Directions for this task: Verbatim output, no pictures: the lines from the beginning of the material through the line with "Spot the green foam block.", both ends kept.

★ ★ ★ ★

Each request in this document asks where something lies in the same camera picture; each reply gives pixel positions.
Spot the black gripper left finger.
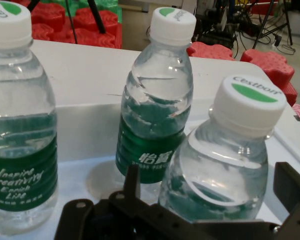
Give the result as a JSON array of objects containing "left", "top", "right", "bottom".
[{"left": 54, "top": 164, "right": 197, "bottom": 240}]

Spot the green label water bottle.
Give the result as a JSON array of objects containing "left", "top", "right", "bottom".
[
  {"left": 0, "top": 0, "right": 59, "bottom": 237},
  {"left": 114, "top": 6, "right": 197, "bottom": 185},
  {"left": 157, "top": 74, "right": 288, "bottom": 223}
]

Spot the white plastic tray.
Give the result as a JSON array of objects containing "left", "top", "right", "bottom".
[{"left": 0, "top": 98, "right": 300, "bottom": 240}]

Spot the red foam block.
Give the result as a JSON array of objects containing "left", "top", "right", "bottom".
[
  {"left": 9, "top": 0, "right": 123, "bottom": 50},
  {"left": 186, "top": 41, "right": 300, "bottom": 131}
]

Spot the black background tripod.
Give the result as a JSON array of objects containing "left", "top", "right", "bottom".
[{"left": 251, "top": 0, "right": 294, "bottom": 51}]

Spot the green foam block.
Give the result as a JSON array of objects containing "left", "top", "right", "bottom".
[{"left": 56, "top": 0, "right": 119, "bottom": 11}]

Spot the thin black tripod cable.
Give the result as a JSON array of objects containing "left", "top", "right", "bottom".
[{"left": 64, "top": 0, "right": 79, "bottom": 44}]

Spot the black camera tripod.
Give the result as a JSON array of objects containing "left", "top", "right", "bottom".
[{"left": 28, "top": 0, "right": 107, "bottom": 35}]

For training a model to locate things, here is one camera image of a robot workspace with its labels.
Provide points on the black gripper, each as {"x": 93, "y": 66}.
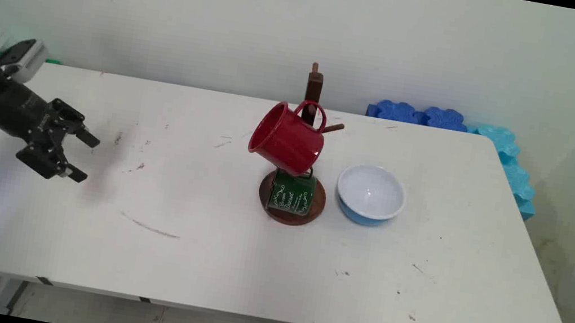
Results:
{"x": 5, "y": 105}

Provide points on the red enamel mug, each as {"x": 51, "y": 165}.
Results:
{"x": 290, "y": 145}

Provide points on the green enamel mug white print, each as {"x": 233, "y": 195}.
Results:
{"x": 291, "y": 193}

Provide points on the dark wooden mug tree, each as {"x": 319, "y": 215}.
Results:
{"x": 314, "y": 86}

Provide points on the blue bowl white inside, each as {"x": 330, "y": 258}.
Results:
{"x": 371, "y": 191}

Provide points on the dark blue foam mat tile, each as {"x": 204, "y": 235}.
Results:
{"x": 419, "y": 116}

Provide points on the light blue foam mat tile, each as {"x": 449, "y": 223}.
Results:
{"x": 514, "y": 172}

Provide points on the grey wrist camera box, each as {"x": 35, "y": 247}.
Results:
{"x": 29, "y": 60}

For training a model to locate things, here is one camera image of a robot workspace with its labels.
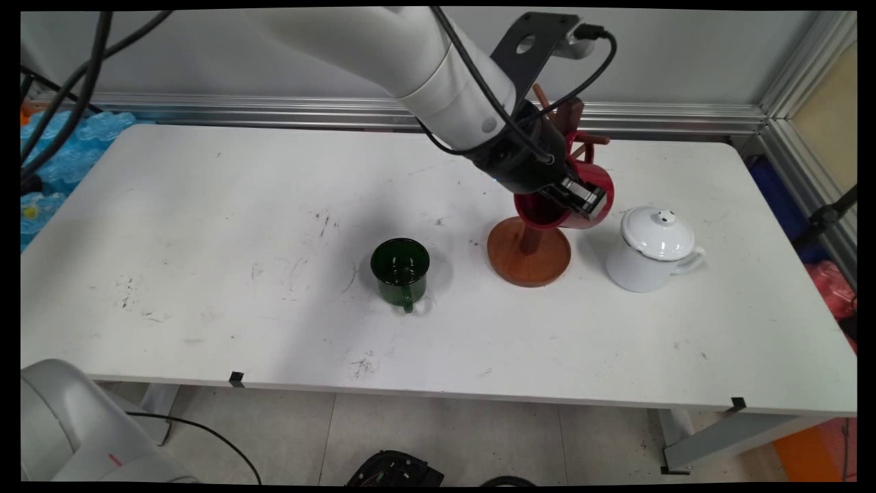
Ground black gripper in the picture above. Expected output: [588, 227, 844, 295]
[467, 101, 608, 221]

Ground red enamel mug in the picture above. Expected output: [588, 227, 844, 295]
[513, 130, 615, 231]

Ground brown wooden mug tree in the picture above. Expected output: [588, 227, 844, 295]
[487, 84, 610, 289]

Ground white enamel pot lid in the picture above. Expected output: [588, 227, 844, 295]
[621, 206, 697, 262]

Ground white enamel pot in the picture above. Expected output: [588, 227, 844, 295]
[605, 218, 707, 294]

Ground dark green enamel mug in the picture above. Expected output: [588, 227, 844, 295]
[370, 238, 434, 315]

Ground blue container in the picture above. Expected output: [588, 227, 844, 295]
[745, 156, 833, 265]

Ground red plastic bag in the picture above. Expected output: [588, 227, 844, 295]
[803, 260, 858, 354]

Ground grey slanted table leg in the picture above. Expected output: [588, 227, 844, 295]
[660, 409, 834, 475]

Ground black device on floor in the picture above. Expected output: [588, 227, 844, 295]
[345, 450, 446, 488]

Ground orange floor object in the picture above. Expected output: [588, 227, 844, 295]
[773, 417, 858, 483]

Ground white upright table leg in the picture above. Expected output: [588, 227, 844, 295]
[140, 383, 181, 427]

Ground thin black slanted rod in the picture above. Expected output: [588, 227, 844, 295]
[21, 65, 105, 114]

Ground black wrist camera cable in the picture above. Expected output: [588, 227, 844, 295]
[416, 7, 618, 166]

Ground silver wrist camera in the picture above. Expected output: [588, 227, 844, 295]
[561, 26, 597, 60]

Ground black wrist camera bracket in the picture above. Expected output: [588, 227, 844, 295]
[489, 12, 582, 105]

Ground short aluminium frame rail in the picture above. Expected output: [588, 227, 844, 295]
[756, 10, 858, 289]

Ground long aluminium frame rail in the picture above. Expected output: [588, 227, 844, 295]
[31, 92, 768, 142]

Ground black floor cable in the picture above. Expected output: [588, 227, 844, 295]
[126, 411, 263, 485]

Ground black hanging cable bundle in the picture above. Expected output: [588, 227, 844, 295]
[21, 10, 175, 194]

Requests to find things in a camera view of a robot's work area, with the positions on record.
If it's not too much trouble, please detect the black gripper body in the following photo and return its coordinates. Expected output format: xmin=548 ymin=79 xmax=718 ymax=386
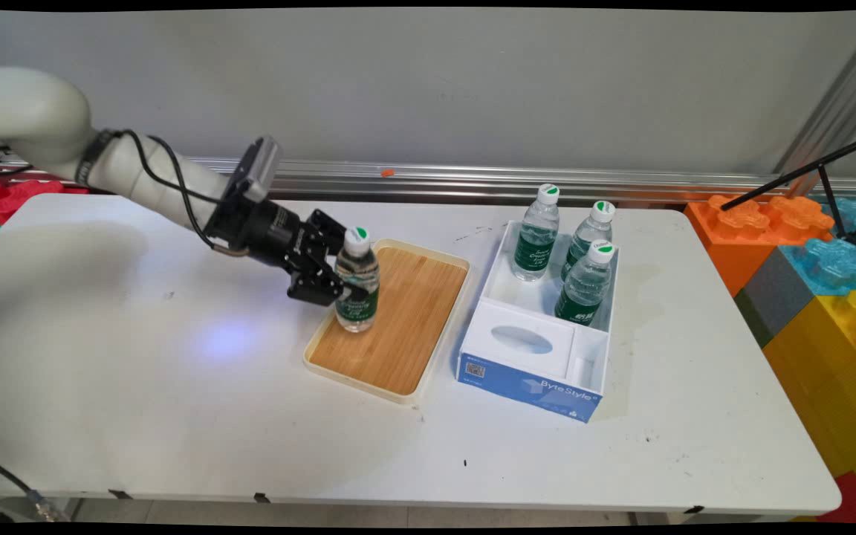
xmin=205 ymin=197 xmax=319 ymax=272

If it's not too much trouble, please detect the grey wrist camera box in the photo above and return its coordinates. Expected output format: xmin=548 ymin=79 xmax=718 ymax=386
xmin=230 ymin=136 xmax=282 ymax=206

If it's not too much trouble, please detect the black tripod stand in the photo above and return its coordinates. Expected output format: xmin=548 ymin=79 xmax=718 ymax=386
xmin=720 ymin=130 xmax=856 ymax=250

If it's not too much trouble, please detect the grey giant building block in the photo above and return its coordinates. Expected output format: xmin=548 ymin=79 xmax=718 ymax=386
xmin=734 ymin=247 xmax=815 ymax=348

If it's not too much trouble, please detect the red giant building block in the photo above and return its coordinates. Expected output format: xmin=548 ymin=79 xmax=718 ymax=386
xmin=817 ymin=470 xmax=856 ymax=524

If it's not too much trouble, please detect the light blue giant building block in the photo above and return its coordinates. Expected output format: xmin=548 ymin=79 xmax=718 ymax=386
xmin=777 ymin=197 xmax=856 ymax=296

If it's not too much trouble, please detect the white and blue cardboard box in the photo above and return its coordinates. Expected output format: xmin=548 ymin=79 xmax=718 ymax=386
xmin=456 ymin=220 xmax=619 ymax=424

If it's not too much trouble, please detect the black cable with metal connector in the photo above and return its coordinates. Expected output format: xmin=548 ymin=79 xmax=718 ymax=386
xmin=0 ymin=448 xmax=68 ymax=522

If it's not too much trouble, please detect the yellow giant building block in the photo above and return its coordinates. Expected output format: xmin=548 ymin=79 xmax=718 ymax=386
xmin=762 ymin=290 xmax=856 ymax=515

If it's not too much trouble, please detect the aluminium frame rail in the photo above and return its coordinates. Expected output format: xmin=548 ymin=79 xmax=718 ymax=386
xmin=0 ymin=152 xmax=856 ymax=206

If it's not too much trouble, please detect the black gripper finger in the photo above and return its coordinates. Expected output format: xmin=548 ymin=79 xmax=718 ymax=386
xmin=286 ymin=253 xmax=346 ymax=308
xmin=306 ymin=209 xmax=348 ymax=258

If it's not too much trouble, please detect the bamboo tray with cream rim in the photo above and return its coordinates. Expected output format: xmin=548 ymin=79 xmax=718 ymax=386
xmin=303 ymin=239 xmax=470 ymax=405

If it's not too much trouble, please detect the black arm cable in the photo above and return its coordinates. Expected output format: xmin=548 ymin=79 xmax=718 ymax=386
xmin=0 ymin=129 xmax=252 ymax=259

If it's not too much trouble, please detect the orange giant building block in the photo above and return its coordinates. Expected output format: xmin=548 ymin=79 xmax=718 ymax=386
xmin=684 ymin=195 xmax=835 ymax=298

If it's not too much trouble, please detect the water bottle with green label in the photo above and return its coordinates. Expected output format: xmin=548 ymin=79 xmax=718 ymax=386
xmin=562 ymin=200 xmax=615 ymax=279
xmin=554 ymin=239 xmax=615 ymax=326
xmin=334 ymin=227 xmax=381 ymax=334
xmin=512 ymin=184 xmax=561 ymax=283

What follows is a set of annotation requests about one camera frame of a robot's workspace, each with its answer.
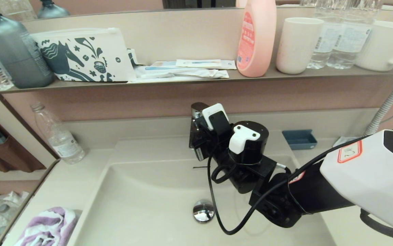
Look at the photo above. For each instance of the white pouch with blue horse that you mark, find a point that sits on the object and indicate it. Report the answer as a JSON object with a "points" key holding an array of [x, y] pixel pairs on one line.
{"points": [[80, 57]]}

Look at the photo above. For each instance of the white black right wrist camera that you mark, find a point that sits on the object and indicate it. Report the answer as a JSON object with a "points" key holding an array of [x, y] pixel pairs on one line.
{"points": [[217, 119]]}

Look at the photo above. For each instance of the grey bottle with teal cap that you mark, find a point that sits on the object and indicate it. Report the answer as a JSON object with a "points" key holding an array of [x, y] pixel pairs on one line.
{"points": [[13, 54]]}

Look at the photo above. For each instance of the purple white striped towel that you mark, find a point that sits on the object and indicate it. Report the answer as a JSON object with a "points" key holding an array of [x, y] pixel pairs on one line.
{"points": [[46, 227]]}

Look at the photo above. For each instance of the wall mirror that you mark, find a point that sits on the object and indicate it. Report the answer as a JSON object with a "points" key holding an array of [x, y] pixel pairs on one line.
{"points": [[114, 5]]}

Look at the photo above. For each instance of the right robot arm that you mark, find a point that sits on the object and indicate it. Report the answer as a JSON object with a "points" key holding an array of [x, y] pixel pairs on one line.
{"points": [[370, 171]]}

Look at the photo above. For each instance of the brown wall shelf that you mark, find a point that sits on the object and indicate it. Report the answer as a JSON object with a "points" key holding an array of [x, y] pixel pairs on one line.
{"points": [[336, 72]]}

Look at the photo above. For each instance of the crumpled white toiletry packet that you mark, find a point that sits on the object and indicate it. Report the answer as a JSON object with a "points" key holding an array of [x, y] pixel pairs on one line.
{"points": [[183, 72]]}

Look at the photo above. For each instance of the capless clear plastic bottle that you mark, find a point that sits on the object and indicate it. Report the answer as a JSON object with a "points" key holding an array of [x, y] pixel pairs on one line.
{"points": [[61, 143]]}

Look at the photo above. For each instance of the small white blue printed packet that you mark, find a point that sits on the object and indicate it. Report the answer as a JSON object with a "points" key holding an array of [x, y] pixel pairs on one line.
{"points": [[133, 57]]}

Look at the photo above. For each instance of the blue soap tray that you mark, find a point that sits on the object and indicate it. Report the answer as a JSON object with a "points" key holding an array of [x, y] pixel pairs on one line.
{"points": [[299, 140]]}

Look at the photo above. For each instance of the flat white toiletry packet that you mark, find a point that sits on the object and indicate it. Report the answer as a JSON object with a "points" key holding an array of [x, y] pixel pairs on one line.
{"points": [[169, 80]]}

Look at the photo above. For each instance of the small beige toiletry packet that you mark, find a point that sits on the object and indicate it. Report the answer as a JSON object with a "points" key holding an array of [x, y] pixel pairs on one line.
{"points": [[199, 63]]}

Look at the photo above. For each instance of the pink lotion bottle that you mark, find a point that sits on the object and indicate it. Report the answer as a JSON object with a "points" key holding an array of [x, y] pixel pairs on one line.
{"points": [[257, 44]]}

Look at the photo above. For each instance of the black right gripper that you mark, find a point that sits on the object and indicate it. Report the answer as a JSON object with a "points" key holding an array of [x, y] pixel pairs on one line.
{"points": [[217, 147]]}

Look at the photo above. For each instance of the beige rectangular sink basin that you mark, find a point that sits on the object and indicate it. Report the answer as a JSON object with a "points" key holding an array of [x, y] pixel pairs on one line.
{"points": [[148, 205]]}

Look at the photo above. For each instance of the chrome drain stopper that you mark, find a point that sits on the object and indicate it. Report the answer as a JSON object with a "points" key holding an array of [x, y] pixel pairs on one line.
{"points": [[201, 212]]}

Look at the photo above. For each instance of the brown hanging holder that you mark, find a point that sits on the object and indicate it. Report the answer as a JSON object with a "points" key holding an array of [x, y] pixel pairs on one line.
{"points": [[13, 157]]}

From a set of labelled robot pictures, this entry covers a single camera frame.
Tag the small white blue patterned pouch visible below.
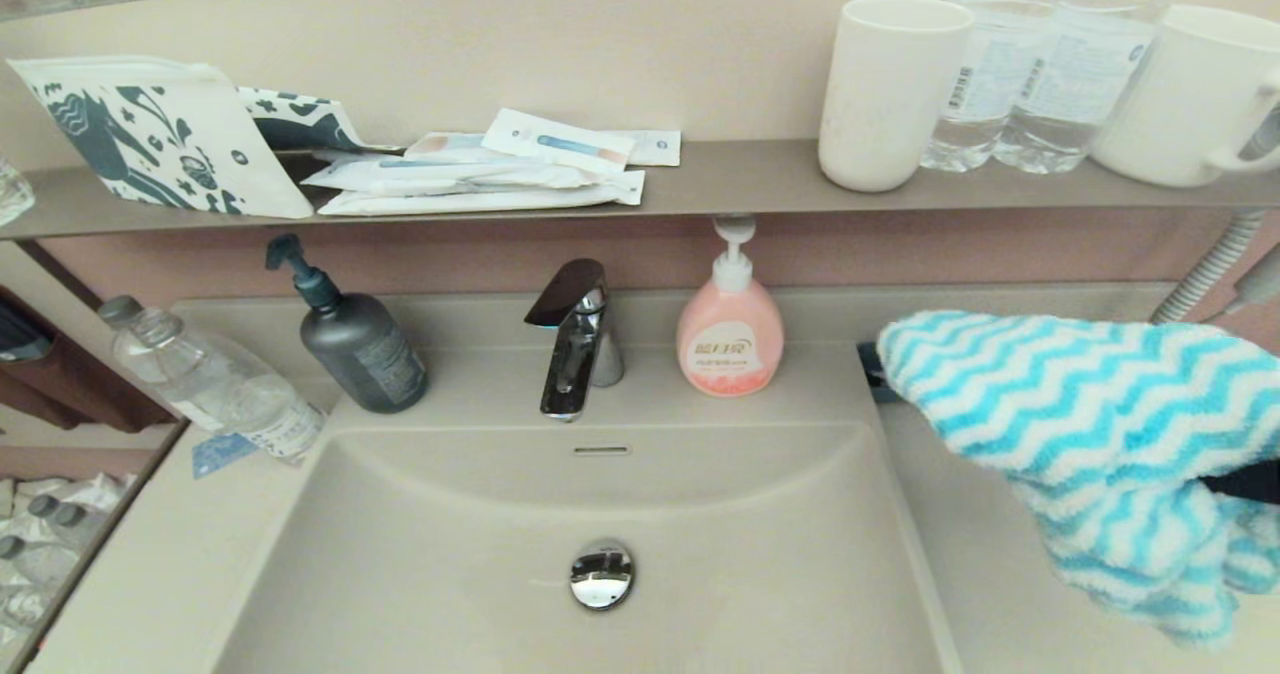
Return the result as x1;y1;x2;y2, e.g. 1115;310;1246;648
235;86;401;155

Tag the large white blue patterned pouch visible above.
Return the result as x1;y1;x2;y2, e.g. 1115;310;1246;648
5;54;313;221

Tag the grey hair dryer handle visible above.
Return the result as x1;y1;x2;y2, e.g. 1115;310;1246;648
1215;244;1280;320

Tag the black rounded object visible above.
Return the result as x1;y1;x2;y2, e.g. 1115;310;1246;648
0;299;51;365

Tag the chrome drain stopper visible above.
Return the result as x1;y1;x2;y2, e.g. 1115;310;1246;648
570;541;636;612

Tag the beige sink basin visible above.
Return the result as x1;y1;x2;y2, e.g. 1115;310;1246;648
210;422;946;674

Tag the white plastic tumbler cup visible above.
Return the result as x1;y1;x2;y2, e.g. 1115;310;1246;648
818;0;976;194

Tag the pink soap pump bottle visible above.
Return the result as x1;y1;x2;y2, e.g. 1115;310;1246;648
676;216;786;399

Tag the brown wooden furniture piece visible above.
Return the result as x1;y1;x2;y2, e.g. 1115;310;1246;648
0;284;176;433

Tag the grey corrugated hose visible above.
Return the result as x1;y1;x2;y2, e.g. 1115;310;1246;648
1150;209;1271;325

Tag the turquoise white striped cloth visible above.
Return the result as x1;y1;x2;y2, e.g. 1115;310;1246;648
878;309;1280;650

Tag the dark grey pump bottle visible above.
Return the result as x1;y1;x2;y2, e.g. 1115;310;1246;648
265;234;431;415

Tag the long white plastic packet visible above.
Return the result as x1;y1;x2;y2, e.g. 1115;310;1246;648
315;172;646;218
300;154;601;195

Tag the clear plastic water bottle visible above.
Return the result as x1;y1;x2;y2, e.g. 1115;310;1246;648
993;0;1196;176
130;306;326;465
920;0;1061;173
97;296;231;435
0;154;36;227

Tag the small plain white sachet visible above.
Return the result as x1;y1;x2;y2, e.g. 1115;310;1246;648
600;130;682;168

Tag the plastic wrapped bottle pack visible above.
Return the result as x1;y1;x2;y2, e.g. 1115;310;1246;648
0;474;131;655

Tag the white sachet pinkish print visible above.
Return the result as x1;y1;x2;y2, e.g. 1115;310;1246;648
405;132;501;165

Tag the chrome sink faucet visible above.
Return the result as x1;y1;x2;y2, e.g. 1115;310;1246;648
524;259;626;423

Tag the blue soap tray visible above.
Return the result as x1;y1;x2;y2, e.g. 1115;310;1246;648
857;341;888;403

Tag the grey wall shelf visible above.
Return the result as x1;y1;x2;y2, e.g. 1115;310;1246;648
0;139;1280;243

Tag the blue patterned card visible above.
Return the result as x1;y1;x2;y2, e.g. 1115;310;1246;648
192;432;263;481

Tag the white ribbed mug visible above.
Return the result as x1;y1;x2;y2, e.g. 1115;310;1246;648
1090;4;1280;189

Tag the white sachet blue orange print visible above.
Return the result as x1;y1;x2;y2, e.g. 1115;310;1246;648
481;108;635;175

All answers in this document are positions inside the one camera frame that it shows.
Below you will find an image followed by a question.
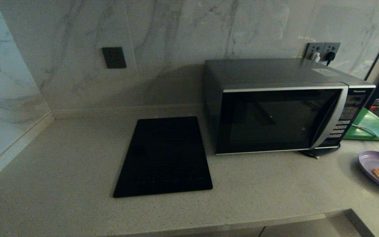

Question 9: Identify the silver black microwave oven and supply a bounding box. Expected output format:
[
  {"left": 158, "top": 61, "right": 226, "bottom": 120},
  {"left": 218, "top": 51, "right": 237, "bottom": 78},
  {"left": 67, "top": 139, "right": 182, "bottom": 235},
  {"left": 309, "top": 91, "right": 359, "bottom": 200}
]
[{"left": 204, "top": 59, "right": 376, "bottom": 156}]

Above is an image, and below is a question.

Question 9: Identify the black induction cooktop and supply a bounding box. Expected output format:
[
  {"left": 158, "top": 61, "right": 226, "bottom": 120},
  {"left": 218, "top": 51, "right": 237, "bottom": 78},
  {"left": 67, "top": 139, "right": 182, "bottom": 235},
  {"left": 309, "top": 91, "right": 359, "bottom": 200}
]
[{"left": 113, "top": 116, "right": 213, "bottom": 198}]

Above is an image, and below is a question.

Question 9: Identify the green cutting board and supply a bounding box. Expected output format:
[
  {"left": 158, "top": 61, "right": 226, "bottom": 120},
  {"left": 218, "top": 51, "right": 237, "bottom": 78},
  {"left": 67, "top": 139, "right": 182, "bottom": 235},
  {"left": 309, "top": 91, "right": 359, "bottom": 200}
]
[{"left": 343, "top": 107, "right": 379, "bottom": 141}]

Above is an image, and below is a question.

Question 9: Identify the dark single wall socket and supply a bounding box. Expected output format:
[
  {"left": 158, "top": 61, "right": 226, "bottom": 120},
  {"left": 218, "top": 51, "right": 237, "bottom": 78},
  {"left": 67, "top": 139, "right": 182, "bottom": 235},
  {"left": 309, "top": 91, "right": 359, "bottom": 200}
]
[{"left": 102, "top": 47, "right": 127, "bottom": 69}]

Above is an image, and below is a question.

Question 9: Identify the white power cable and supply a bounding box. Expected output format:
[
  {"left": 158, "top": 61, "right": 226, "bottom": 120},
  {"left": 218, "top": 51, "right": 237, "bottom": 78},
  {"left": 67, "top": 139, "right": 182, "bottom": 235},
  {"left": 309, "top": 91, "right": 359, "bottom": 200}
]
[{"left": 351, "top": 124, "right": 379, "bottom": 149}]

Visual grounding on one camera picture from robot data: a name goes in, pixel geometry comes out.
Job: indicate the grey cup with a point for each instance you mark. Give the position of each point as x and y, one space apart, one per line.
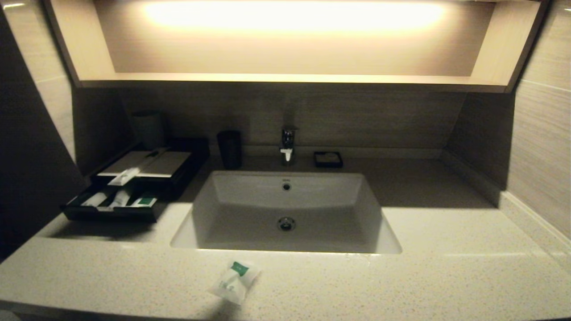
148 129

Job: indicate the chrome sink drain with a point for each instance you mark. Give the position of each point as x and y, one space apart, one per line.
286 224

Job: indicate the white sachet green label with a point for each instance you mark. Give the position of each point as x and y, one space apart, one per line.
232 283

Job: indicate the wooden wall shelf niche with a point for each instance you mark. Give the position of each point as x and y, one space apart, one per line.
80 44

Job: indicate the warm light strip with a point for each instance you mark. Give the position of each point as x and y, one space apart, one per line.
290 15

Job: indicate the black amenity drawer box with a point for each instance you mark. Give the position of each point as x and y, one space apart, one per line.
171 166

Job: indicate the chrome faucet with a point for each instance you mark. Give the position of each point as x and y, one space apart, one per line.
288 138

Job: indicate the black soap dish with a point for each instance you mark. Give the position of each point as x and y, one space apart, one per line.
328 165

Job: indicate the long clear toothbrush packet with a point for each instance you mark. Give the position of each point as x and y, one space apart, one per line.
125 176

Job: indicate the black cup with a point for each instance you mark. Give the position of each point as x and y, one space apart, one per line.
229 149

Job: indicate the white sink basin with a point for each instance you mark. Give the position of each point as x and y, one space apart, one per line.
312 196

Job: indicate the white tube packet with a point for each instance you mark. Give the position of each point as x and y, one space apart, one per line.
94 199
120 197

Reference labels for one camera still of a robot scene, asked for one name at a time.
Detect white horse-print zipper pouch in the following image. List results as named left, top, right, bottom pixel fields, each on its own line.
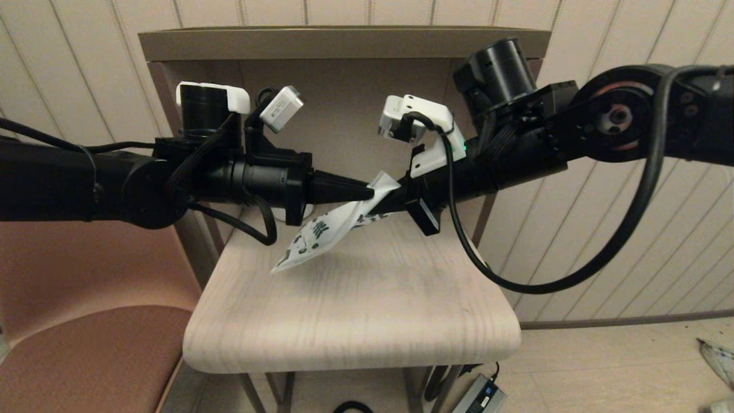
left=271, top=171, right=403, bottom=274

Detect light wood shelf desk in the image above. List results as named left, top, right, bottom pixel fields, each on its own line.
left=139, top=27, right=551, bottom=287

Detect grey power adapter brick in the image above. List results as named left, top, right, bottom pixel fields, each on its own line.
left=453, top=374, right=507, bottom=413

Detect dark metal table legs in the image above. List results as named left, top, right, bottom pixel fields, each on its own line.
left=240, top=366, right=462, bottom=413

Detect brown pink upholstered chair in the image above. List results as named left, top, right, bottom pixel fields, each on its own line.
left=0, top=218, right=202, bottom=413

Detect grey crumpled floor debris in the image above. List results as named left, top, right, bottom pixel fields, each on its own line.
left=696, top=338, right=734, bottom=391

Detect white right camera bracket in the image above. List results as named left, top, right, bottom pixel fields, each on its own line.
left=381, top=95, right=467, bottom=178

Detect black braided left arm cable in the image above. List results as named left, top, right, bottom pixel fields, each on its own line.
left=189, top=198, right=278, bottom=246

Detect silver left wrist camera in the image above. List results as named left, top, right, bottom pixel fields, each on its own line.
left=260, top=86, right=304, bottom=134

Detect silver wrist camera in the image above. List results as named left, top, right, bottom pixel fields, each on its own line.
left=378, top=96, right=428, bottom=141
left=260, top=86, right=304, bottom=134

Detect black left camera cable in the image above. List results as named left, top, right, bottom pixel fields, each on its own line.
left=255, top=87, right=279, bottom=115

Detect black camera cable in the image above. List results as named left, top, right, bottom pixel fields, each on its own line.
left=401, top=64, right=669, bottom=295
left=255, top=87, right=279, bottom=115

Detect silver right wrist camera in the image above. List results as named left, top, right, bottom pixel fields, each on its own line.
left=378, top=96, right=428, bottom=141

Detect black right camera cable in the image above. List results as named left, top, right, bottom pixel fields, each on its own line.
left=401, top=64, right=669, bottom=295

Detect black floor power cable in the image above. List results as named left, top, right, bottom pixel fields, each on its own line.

★ ★ ★ ★

Answer area:
Each request in this document asks where something lies in the same camera picture; each reply gives pixel positions.
Spot the black gripper left finger.
Give the result as a JSON array of objects containing "left", "top", "right", "bottom".
[{"left": 54, "top": 164, "right": 197, "bottom": 240}]

Spot the green label water bottle.
Give the result as a JSON array of objects containing "left", "top", "right", "bottom".
[
  {"left": 0, "top": 0, "right": 59, "bottom": 237},
  {"left": 114, "top": 6, "right": 197, "bottom": 185},
  {"left": 157, "top": 74, "right": 288, "bottom": 223}
]

Spot the white plastic tray.
Give the result as a JSON array of objects containing "left", "top", "right", "bottom".
[{"left": 0, "top": 98, "right": 300, "bottom": 240}]

Spot the red foam block.
Give the result as a JSON array of objects containing "left", "top", "right", "bottom".
[
  {"left": 9, "top": 0, "right": 123, "bottom": 50},
  {"left": 186, "top": 41, "right": 300, "bottom": 131}
]

Spot the black background tripod.
Give the result as a JSON array of objects containing "left", "top", "right", "bottom".
[{"left": 251, "top": 0, "right": 294, "bottom": 51}]

Spot the green foam block.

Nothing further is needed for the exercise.